_What this task involves_: Restate every line of the material, word for word.

_Source material_:
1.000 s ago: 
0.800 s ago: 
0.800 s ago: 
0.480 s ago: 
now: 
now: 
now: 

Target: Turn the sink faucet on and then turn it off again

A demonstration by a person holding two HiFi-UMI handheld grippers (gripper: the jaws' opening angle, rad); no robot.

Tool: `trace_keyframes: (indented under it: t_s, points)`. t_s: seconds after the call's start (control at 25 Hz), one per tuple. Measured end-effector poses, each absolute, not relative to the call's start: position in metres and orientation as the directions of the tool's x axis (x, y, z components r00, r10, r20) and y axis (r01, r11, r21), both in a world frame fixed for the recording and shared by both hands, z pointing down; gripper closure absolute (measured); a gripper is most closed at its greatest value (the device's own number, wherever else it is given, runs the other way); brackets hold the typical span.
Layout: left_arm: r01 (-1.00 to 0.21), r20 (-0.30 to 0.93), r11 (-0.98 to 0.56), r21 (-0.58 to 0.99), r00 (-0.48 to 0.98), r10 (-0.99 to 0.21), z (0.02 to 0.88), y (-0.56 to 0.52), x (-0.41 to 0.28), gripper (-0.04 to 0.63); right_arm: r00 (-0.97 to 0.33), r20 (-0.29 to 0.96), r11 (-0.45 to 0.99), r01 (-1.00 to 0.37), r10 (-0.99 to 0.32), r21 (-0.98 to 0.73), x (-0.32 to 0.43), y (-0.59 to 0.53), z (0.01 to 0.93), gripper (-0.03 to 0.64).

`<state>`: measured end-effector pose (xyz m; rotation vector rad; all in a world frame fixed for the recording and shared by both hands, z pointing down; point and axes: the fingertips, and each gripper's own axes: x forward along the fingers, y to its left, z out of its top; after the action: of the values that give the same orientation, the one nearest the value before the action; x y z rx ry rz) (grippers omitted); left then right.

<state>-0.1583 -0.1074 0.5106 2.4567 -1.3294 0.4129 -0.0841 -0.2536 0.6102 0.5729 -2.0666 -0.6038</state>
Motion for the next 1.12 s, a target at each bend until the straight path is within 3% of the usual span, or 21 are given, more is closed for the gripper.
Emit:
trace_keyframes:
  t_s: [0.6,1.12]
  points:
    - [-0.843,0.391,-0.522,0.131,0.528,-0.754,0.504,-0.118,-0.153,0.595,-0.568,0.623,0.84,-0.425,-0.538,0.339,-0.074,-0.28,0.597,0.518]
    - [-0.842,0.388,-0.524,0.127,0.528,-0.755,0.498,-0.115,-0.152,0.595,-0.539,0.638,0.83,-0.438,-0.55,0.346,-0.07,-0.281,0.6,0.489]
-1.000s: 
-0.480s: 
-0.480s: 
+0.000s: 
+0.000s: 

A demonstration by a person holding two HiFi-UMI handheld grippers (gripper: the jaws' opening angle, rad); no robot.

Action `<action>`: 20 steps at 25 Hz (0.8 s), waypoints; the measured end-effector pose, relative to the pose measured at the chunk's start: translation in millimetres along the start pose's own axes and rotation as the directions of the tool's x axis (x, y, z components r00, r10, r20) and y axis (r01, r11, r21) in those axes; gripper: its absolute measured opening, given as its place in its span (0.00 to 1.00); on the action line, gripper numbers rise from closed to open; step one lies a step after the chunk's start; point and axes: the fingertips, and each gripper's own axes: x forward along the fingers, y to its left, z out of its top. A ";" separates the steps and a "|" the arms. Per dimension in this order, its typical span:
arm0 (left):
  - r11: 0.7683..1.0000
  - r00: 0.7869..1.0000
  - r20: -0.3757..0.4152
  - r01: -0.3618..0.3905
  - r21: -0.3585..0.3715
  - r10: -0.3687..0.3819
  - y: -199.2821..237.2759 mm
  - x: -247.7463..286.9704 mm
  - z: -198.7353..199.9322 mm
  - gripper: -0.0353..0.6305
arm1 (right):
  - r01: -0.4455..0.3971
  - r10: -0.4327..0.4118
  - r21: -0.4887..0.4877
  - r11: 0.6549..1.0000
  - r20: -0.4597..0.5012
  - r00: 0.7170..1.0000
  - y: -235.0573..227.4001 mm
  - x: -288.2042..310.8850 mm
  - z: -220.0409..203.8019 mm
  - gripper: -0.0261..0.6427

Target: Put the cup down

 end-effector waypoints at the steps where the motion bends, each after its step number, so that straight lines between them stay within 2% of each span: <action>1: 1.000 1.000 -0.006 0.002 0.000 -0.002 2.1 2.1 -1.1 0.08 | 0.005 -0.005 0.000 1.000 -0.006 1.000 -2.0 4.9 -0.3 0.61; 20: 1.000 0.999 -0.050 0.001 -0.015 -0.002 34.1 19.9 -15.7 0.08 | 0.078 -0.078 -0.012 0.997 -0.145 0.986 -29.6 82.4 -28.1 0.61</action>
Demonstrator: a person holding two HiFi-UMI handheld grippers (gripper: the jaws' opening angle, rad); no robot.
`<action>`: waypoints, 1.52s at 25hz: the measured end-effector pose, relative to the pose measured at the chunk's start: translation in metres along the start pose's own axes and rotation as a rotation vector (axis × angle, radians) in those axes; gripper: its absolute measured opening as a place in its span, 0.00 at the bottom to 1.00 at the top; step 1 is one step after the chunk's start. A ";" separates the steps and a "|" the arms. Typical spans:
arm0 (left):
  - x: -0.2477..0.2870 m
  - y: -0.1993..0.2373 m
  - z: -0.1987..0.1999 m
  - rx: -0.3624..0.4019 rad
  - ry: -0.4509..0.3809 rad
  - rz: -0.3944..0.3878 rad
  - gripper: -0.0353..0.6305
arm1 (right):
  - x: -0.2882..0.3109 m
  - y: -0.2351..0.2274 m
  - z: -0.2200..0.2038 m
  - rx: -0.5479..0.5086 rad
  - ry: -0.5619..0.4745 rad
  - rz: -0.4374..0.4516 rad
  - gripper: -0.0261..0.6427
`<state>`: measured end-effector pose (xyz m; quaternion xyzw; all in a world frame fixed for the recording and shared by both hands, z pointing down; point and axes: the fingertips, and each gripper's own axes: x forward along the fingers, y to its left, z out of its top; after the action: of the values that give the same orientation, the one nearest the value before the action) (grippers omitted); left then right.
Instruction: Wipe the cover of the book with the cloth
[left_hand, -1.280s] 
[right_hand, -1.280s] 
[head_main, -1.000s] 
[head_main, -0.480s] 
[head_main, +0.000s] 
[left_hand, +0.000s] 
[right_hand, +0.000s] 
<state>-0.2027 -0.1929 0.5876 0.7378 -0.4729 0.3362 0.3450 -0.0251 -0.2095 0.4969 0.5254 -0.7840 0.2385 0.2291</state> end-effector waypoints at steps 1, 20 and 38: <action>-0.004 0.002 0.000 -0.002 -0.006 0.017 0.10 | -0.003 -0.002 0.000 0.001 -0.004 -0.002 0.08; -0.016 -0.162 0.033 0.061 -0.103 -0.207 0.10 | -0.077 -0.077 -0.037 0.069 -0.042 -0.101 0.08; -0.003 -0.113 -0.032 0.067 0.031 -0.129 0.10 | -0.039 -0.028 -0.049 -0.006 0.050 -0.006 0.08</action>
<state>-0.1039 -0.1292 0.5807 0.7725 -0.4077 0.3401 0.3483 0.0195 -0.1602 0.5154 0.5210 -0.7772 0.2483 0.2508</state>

_Response area_:
1.000 s ago: 
0.800 s ago: 
0.800 s ago: 
0.480 s ago: 
now: 
now: 
now: 

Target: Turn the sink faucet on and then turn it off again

A demonstration by a person holding two HiFi-UMI handheld grippers (gripper: the jaws' opening angle, rad); no robot.

Tool: `trace_keyframes: (indented under it: t_s, points)`. t_s: seconds after the call's start (control at 25 Hz), one per tuple. Measured end-effector poses, each absolute, not relative to the call's start: position in metres and orientation as the directions of the tool's x axis (x, y, z components r00, r10, r20) and y axis (r01, r11, r21), both in a world frame fixed for the recording and shared by both hands, z pointing down; gripper closure absolute (measured); a gripper is most closed at its greatest value (the device's own number, wherever else it is given, runs the other way); brackets hold the typical span.
Layout: left_arm: r01 (-1.00 to 0.21), r20 (-0.30 to 0.93), r11 (-0.98 to 0.56), r21 (-0.58 to 0.99), r00 (-0.48 to 0.98), r10 (-0.99 to 0.21), z (0.02 to 0.88), y (-0.56 to 0.52), x (-0.41 to 0.28), gripper (-0.04 to 0.63); right_arm: r00 (-0.97 to 0.33), r20 (-0.29 to 0.96), r11 (-0.45 to 0.99), r01 (-1.00 to 0.37), r10 (-0.99 to 0.32), r21 (-0.98 to 0.73), x (-0.32 to 0.43), y (-0.59 to 0.53), z (0.01 to 0.93), gripper (-0.03 to 0.64).

`<state>`: measured end-effector pose (xyz m; rotation vector rad; all in a world frame fixed for the recording and shared by both hands, z pointing down; point and axes: the fingertips, and each gripper's own axes: x forward along the fingers, y to its left, z out of its top; after the action: of the values that give the same orientation, the one nearest the value before the action; x y z rx ry rz) (grippers omitted); left then right.

<state>-0.1583 -0.1074 0.5106 2.4567 -1.3294 0.4129 -0.0841 -0.2536 0.6102 0.5729 -2.0666 -0.6038</state>
Motion for the next 1.12 s, a target at each bend until the straight path is within 3% of the usual span, or 21 are given, more is closed for the gripper.
Emit:
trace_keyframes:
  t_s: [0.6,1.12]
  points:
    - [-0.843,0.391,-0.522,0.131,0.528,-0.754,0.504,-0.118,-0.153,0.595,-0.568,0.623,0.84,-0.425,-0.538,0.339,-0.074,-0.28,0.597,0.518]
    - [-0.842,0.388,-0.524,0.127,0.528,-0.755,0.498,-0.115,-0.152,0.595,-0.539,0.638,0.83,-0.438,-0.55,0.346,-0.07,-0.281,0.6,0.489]
-1.000s: 
-0.480s: 
-0.480s: 
+0.000s: 
+0.000s: 

A demonstration by a person holding two HiFi-UMI handheld grippers (gripper: the jaws' opening angle, rad); no robot.

Action `<action>`: 20 steps at 25 Hz (0.8 s), waypoints; the measured end-effector pose, relative to the pose measured at the chunk's start: translation in millimetres along the start pose's own axes and rotation as the directions of the tool's x axis (x, y, z components r00, r10, r20) and y axis (r01, r11, r21) in those axes; gripper: its absolute measured opening, given as its place in its span (0.00 to 1.00); on the action line, gripper numbers rise from closed to open; step one lies a step after the chunk's start; point and axes: the fingertips, and each gripper's own axes: x forward along the fingers, y to its left, z out of its top. A ";" separates the steps and a "|" the arms. Per dimension in this order, its typical span:
arm0 (left):
  - r11: 0.7683..1.0000
  - r00: 0.7869..1.0000
  - r20: -0.3757..0.4152
  - r01: -0.3618..0.3905
  - r21: -0.3585..0.3715
  - r10: -0.3687..0.3819
  - y: -199.2821..237.2759 mm
  - x: -247.7463..286.9704 mm
  - z: -198.7353..199.9322 mm
  - gripper: -0.0353..0.6305
arm1 (right):
  - r01: -0.4455..0.3971
  - r10: -0.4327..0.4118
  - r21: -0.4887..0.4877
  - r11: 0.6549..1.0000
  - r20: -0.4597..0.5012
  - r00: 0.7170..1.0000
  - y: -235.0573..227.4001 mm
  - x: -288.2042..310.8850 mm
  - z: -220.0409..203.8019 mm
  - gripper: -0.0261..0.6427

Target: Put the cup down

 end-effector waypoints at the steps where the motion bends, each after its step number, so that straight lines between them stay within 2% of each span: <action>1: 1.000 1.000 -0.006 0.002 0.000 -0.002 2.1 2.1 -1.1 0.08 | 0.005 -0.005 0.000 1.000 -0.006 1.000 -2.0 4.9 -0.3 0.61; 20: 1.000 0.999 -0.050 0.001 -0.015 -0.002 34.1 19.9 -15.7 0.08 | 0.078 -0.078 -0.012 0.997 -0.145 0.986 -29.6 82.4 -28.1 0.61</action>
Demonstrator: a person holding two HiFi-UMI handheld grippers (gripper: the jaws' opening angle, rad); no robot.
`<action>`: waypoints, 1.52s at 25hz: the measured end-effector pose, relative to the pose measured at the chunk's start: translation in metres along the start pose's own axes and rotation as a rotation vector (axis × angle, radians) in those axes; gripper: its absolute measured opening as a place in its span, 0.00 at the bottom to 1.00 at the top; step 1 is one step after the chunk's start. A ";" separates the steps and a "|" the arms. Typical spans:
arm0 (left):
  - x: -0.2477..0.2870 m
  - y: -0.1993..0.2373 m
  - z: -0.1987..0.1999 m
  - rx: -0.3624..0.4019 rad
  - ry: -0.4509..0.3809 rad
  - rz: -0.3944..0.3878 rad
  - gripper: -0.0353..0.6305
arm1 (right):
  - x: -0.2882..0.3109 m
  - y: -0.2351..0.2274 m
  - z: -0.2200..0.2038 m
  - rx: -0.5479..0.5086 rad
  - ry: -0.5619..0.4745 rad
  - rz: -0.4374..0.4516 rad
  - gripper: -0.0261..0.6427
`<state>`: measured end-effector pose (xyz m; quaternion xyzw; all in a world frame fixed for the recording and shared by both hands, z pointing down; point and axes: the fingertips, and each gripper's own axes: x forward along the fingers, y to its left, z out of its top; after the action: of the values that give the same orientation, the one nearest the value before the action) (grippers omitted); left then right.
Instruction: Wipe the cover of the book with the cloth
[left_hand, -1.280s] 
[right_hand, -1.280s] 
[head_main, -1.000s] 
[head_main, -0.480s] 
[head_main, +0.000s] 
[left_hand, +0.000s] 
[right_hand, +0.000s] 
<state>-0.2027 -0.1929 0.5876 0.7378 -0.4729 0.3362 0.3450 -0.0251 -0.2095 0.4969 0.5254 -0.7840 0.2385 0.2291</state> end-effector waypoints at steps 1, 20 and 38: <action>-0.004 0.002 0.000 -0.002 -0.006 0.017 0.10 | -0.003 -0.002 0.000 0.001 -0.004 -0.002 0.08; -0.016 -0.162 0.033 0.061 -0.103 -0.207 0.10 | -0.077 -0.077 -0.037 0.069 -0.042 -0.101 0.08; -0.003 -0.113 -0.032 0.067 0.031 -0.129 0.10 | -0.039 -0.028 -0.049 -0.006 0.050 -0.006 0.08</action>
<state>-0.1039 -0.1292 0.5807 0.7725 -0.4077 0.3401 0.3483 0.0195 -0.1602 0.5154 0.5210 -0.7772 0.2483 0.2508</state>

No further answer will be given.